Usually, the hot gas around galaxies leads to a low rate of star formation in satellite galaxies, so satellite galaxies were expected to form stars at an even lower rate in the direction aligned with the lower axis of the central galaxy, due to all the energy injected by the supermassive black hole in that direction.
The research team analyzed the properties of galaxies belonging to thousands of groups and clusters, using observations from the Sloan Digital Sky Survey census. Surprisingly, they found that satellite galaxies form stars at a higher rate if they are aligned with the minor axis of the central galaxy, and at a lower rate if they are not aligned with the minor axis.

To explain this unexpected observational result, the scientific team proposed that the gas and matter that the hole expels “clears” the gas around the central galaxy, so that satellite galaxies continue their star formation without being interrupted.
In order to verify this conclusion, the team compared their observations to a cosmological simulation of the Universe called Illustris-TNG, which in its code implements a particular treatment for the interaction between supermassive black holes and their host galaxies.
“Consistent with the observations, the simulation shows a clear variation in the star formation activity of satellite galaxies depending on their position relative to the central galaxy,” said Dr.
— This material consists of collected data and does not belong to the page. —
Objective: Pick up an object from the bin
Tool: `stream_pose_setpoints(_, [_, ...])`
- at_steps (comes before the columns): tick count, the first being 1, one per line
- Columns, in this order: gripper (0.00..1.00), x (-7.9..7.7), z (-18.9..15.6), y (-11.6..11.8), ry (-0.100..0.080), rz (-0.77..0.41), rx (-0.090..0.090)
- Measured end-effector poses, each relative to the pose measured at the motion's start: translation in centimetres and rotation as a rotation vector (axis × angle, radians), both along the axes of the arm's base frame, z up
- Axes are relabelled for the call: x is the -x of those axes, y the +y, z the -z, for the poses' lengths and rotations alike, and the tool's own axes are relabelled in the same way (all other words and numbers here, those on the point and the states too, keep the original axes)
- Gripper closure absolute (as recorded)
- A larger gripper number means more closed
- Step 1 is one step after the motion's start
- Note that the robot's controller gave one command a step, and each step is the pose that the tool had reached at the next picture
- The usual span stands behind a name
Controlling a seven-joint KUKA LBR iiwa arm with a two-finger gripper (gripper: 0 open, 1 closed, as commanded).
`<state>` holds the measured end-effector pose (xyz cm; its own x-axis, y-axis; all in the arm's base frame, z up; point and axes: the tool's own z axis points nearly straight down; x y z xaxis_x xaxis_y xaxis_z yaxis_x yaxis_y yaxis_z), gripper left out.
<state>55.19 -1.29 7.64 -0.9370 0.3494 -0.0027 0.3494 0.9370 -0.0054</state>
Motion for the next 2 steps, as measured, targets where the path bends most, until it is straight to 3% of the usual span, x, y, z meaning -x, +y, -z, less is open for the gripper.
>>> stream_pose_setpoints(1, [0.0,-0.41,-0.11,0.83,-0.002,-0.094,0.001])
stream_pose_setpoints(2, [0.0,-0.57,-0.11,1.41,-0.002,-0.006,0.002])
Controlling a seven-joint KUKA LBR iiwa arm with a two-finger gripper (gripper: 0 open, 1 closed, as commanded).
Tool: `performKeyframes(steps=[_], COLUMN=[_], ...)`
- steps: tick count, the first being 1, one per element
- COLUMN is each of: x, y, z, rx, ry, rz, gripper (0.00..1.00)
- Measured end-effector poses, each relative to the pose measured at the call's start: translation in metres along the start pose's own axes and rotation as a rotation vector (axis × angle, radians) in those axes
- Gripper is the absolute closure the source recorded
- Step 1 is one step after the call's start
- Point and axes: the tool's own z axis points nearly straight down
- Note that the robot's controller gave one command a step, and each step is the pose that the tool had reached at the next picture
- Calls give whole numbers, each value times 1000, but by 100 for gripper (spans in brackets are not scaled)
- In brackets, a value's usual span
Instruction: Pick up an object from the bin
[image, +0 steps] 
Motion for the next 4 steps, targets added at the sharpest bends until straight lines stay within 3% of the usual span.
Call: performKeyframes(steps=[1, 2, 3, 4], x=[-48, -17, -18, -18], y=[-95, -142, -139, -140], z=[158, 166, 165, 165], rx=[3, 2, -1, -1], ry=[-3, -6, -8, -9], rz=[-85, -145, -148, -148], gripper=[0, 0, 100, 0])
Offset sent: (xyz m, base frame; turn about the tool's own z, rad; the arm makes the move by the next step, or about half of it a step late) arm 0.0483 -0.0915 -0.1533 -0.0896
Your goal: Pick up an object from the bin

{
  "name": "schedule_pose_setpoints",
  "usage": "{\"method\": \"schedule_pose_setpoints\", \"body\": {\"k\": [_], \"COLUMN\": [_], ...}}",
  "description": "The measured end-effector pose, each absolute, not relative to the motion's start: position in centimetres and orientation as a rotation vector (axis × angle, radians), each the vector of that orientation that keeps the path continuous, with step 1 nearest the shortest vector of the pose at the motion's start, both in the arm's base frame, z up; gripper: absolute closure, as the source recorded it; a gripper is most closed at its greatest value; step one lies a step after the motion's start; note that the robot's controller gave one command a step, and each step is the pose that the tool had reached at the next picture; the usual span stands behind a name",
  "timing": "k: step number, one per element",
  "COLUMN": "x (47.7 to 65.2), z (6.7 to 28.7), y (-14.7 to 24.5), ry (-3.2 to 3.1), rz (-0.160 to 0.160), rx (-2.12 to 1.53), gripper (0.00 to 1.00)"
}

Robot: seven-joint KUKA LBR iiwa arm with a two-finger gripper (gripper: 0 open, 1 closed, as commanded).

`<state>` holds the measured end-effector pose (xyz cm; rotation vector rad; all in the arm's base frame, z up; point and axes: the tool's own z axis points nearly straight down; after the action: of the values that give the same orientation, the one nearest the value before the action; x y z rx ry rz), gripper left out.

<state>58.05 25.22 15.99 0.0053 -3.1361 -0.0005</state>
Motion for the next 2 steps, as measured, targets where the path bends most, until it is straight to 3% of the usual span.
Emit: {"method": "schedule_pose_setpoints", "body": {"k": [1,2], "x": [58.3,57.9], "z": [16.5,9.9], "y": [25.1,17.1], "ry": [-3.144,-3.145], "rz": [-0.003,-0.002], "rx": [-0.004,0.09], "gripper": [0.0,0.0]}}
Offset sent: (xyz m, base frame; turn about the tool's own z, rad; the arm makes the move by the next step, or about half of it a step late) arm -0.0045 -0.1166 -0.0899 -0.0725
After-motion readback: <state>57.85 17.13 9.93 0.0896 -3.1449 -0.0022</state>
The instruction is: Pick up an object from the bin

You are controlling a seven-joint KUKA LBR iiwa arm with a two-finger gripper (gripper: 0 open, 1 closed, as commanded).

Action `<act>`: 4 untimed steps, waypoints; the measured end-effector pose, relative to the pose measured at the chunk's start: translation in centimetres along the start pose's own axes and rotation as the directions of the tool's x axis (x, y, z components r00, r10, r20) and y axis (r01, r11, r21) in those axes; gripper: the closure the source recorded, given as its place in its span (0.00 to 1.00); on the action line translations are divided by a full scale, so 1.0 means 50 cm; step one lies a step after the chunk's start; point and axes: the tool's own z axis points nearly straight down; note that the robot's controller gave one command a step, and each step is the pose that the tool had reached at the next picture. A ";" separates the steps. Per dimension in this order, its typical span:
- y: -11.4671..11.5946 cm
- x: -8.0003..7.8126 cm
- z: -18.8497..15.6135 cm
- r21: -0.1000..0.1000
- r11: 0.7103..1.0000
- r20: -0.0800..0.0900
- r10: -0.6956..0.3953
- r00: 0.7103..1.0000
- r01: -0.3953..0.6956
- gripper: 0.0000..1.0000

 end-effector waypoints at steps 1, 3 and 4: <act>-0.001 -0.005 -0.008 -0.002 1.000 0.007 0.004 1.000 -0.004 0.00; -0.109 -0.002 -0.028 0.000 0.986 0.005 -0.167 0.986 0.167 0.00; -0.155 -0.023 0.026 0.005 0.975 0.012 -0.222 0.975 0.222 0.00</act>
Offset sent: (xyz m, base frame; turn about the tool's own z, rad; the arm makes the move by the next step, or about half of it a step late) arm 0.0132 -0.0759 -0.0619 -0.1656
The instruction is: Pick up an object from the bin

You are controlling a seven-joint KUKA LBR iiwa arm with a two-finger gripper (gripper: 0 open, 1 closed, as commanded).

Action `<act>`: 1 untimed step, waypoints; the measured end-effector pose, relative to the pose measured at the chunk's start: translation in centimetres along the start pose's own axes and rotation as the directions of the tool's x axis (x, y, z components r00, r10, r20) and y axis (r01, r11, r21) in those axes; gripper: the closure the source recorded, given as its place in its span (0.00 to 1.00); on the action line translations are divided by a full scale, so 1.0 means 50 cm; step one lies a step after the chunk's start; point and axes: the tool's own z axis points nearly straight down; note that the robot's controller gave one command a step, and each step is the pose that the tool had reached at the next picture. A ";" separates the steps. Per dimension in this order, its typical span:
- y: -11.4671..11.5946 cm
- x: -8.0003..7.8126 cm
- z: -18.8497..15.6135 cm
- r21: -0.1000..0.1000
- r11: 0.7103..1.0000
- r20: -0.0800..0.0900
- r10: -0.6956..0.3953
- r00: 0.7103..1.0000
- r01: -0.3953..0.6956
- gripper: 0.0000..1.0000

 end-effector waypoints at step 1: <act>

Rodríguez-Gómez.
This result gives observational support to the idea that supermassive black holes play an important role in regulating the evolution of galaxies, a fundamental pillar in current knowledge of the Universe. Previously it had been very difficult to measure the possible effect of black holes on real galaxies, beyond theoretical considerations.
“This work has been possible with the collaboration between two communities, the observational and the theoretical that, in the field of extragalactic astrophysics, are finding in cosmological simulations a very useful tool to understand how the Universe behaves, “said Dr. Martín-Navarro.